BCA蛋白濃度檢測是壹個實驗,是根據吸光值可以推算出蛋白濃度.堿性條件下,蛋白將Cu2+還原為Cu+, Cu+與BCA試劑形成紫顏色的絡合物,兩分子BCA螯合壹個Cu+。將該水溶性復合物在562nm處的吸收值,與標準曲線對比,即可計算待測蛋白的濃度。

常用濃度的去垢劑SDS,Triton X-100,Tween不影響檢測結果,但受螯合劑(EDTA,EGTA)、還原劑(DTT,巰基乙醇)和脂類的影響。實驗中,若發現樣品稀釋液或裂解液本身背景值較高,可試用Bradford蛋白濃度測定試劑盒。

簡介

二價銅離子在堿性的條件下,可以被蛋白質還原成壹價銅離子,壹價銅離子和獨特的BCA Solution A(含有BCA)相互作用產生敏感的顏色反應。兩分子的BCA螯合壹個銅離子,形成紫色的反應復合物。該水溶性的復合物在562nm處顯示強烈的吸光性,吸光度和蛋白濃度在廣泛範圍內有良好的線性關系,因此根據吸光值可以推算出蛋白濃度。

實驗試劑

(1) BCA試劑的配制

① 試劑A,1L:分別稱取10g BCA (1%),20g Na2CO3·H2O(2%),1.6g Na2C4H4O6·2H2O(0.16%),4g NaOH (0.4%) ,9.5g NaHCO3(0.95%) ,加水至1L,用NaOH或固體NaHCO3調節pH值至11.25。

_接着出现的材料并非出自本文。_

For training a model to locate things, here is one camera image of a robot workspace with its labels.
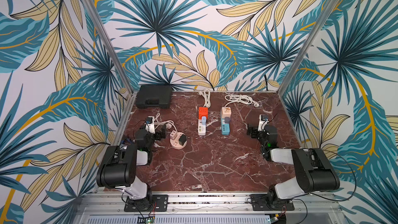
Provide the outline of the pink plug adapter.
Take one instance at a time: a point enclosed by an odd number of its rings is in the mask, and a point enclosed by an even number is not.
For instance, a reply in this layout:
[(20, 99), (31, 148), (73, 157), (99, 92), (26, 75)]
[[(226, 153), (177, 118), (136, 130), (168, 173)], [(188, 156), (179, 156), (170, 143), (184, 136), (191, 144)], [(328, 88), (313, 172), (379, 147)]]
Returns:
[(174, 140), (176, 137), (177, 137), (177, 132), (176, 131), (173, 131), (173, 132), (170, 133), (170, 139), (171, 140)]

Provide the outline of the round pink power socket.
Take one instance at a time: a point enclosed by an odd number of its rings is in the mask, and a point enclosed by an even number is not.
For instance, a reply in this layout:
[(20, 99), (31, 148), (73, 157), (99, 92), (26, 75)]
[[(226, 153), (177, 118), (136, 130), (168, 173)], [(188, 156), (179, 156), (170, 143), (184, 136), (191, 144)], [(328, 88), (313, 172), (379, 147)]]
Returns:
[(171, 143), (171, 145), (172, 145), (172, 147), (173, 147), (174, 149), (177, 149), (177, 150), (183, 149), (183, 148), (186, 146), (186, 144), (187, 144), (187, 142), (186, 142), (184, 146), (179, 145), (178, 139), (179, 139), (179, 137), (180, 137), (181, 134), (184, 134), (184, 133), (182, 133), (182, 132), (177, 132), (177, 137), (176, 137), (174, 140), (171, 140), (171, 139), (170, 139), (170, 143)]

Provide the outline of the black plug adapter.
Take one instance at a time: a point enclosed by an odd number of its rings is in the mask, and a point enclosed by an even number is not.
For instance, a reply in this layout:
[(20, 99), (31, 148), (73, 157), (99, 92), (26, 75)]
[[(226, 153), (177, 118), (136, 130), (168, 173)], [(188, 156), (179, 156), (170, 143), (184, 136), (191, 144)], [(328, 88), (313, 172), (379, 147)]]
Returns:
[(179, 145), (184, 146), (186, 142), (187, 142), (187, 136), (185, 134), (181, 134), (178, 139)]

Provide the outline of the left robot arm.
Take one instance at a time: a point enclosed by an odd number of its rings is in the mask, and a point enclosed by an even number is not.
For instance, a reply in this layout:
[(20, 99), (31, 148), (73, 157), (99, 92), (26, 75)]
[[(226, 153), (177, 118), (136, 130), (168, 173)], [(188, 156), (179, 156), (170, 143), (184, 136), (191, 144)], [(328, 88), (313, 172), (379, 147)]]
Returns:
[(97, 171), (96, 183), (99, 187), (118, 190), (122, 193), (125, 212), (165, 212), (168, 195), (153, 195), (150, 186), (141, 181), (137, 167), (148, 166), (152, 162), (152, 146), (155, 141), (166, 138), (166, 127), (150, 133), (140, 127), (131, 139), (124, 135), (118, 146), (109, 146)]

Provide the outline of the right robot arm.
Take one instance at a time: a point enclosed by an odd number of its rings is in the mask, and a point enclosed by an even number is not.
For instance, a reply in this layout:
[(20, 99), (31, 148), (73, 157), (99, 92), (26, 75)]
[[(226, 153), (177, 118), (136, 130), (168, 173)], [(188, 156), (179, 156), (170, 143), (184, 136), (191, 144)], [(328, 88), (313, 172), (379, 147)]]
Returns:
[(270, 186), (267, 194), (251, 194), (249, 202), (254, 211), (292, 211), (296, 197), (339, 189), (340, 180), (322, 149), (279, 148), (277, 129), (268, 124), (261, 129), (248, 125), (247, 135), (259, 141), (266, 161), (292, 165), (295, 174)]

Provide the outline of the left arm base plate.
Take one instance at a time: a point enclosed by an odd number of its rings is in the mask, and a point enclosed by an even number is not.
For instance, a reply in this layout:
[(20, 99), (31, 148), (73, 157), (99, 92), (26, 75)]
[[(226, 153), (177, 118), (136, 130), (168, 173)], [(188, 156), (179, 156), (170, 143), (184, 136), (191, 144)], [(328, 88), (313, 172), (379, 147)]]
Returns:
[(168, 200), (168, 195), (153, 195), (141, 200), (131, 200), (129, 197), (126, 197), (126, 200), (123, 200), (125, 203), (124, 212), (166, 212)]

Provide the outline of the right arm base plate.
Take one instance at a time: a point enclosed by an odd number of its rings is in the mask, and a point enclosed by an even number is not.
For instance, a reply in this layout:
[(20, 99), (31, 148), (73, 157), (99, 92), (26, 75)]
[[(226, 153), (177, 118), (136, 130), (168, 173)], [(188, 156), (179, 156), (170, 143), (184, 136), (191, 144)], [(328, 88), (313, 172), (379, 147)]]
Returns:
[(293, 211), (294, 204), (291, 200), (281, 200), (266, 194), (251, 194), (248, 198), (254, 211)]

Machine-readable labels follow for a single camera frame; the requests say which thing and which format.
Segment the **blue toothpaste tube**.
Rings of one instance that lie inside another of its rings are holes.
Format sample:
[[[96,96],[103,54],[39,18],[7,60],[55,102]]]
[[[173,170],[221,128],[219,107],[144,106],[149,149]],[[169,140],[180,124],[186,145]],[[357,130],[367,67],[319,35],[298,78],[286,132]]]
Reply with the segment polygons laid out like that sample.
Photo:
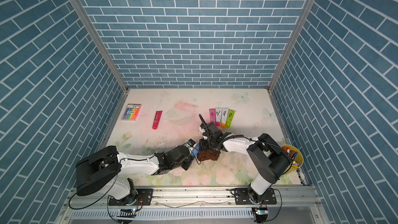
[[[194,147],[193,147],[193,150],[191,151],[191,156],[193,156],[193,157],[196,157],[197,155],[198,155],[198,153],[199,153],[199,151],[200,151],[200,144],[196,144]]]

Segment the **brown wiping cloth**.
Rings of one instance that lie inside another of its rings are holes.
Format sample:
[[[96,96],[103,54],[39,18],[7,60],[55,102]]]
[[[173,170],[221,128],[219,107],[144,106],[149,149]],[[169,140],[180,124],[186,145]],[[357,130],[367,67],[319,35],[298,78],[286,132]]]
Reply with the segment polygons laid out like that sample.
[[[220,151],[218,150],[204,150],[199,151],[197,159],[202,162],[206,160],[217,161],[220,156]]]

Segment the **magenta toothpaste tube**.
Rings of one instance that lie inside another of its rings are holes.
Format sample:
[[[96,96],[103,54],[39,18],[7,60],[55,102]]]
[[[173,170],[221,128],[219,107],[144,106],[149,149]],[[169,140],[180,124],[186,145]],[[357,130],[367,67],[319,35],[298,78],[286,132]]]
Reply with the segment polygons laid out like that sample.
[[[215,108],[209,109],[209,116],[210,116],[210,121],[212,123],[216,124],[216,109]]]

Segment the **red toothpaste tube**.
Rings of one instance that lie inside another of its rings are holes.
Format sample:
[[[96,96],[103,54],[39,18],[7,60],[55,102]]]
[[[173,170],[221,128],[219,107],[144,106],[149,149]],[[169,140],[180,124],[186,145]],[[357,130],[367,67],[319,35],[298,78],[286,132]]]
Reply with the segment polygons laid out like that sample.
[[[152,124],[152,129],[153,130],[156,130],[158,128],[160,120],[161,120],[162,112],[163,111],[156,111],[155,112],[154,120],[153,120],[153,124]]]

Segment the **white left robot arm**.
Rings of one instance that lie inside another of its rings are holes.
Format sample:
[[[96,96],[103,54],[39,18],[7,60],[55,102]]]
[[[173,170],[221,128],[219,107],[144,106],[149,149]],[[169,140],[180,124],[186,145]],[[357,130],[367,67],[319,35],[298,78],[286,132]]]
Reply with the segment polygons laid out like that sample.
[[[96,192],[109,194],[116,200],[135,194],[134,183],[123,176],[131,174],[163,175],[176,168],[187,170],[194,156],[195,142],[176,146],[168,152],[148,156],[119,152],[116,146],[107,146],[76,163],[76,187],[78,196]]]

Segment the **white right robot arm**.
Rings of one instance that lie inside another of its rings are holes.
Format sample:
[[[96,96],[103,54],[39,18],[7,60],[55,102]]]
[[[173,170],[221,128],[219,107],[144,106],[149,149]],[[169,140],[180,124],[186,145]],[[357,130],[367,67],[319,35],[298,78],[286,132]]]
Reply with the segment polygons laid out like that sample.
[[[247,138],[223,133],[213,122],[202,122],[200,132],[203,138],[198,145],[198,160],[216,160],[222,151],[240,153],[252,160],[257,175],[248,186],[248,195],[254,202],[262,201],[266,190],[292,166],[290,155],[266,133]]]

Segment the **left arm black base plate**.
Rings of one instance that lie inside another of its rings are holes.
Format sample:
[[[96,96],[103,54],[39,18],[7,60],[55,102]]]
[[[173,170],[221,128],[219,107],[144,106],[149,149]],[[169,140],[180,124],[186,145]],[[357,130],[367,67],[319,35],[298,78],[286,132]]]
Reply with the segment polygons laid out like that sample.
[[[116,200],[113,197],[110,197],[108,200],[108,205],[110,206],[129,206],[129,205],[136,205],[140,206],[148,206],[151,204],[153,196],[153,189],[150,188],[143,188],[137,189],[136,193],[132,195],[128,195],[121,200]]]

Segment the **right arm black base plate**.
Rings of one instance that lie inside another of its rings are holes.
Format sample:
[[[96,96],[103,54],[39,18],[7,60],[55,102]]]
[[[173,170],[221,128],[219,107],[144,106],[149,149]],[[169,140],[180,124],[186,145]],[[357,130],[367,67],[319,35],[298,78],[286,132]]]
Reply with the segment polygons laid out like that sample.
[[[236,205],[276,205],[277,200],[273,188],[268,188],[263,194],[258,195],[249,188],[235,188],[230,191]]]

②試劑B,50ml:取2g CuSO4·5H2O (4%),加蒸餾水至50ml。

③BCA試劑:取50份試劑A與1份試劑B混合均勻。此試劑可穩定壹周。

(2)標準蛋白質溶液:稱取0.5g牛血清白蛋白,溶於蒸餾水中並定容至100ml,制成5mg/ml的溶液。用時稀釋十倍。